Sunday, November 20, 2011

Monument Decicated in North Carolina

New Confederate monument dedicated
Published Sunday, November 13, 2011

The Tom Smith Camp of the Sons of Confederate Veterans and the Suffolk chapter of the United Daughters of the Confederacy came together to dedicate a new Confederate monument in Cedar Hill Cemetery on Saturday, in honor of Veterans Day.

The granite slab, which once served as a footer for a column in a Richmond theater, will eventually hold a bronze plaque with the names of units that mustered from Suffolk and Nansemond County to fight in the Civil War.

Because the plaque was not ready in time for the ceremony, a plastic replica took its place on Saturday. But it was no less meaningful to those present.

“This monument is dedicated to the over 1,500 men and boys who left their homes in Suffolk and Nansemond County to fight for Virginia,” said Mike Pullen, commander of the Tom Smith Camp. The monument ensures their service “will never be tarnished by revisions of history,” he said.

The plaque will bear the names of 21 companies and their places of enlistment across the old county, from Chuckatuck to Cypress Chapel and from Pig Point to South Quay.

The granite stone has a unique Civil War history all its own.

The stone once served as a footer in the Marshall/Richmond Theater in Richmond. It was placed in 1818 when the building was constructed and was visible in basement dressing rooms.

The likes of 19th-century performers such as Jenny Lind, Sally Partington and Elizabeth Poe, the mother of author Edgar Allan Poe, at one time graced the stage of the theater. The infamous Booth family — father Junius Brutus Booth and sons Edwin and John — also performed there. The younger brother, future assassin of Civil War-era President Abraham Lincoln, even served as the stage manager at the theater for a time.

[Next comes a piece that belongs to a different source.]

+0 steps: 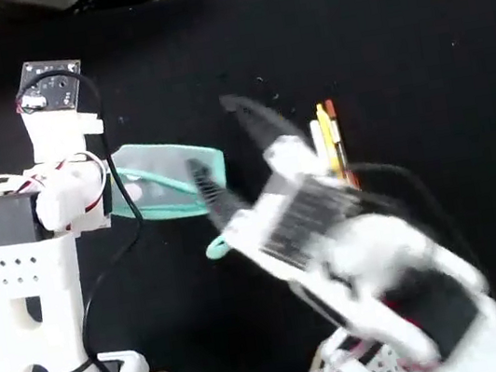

When the building at the corner of Seventh and Broad streets in Richmond was being demolished in 2005, Sons of Confederate Veterans members rescued the eight granite footings, which had been destined to be chipped into gravel.

“We are very fortunate to have this piece of granite,” Tom Smith Camp member Lee Hart said. “This stone was there. It saw some hardships, and it saw some joys.”

Some of the other stones now are parts of monuments in Richmond, Fauquier County, North Carolina and Tennessee.

The members of the two organizations said it was especially appropriate to dedicate the monument on Veterans Day during the sesquicentennial commemoration of the Civil War.

“We are here for the soldiers,” said Susan Carraway of the Suffolk United Daughters of the Confederacy. “It is their right and our duty to protect our Southern heritage.”

Hart said it was fitting that the new monument will stand within feet of the column marking the burial spot of Dr. William Brock Wellons, who was a chaplain in the Confederate army.

“He had the opportunity to bring many of them to Christ,” Hart said.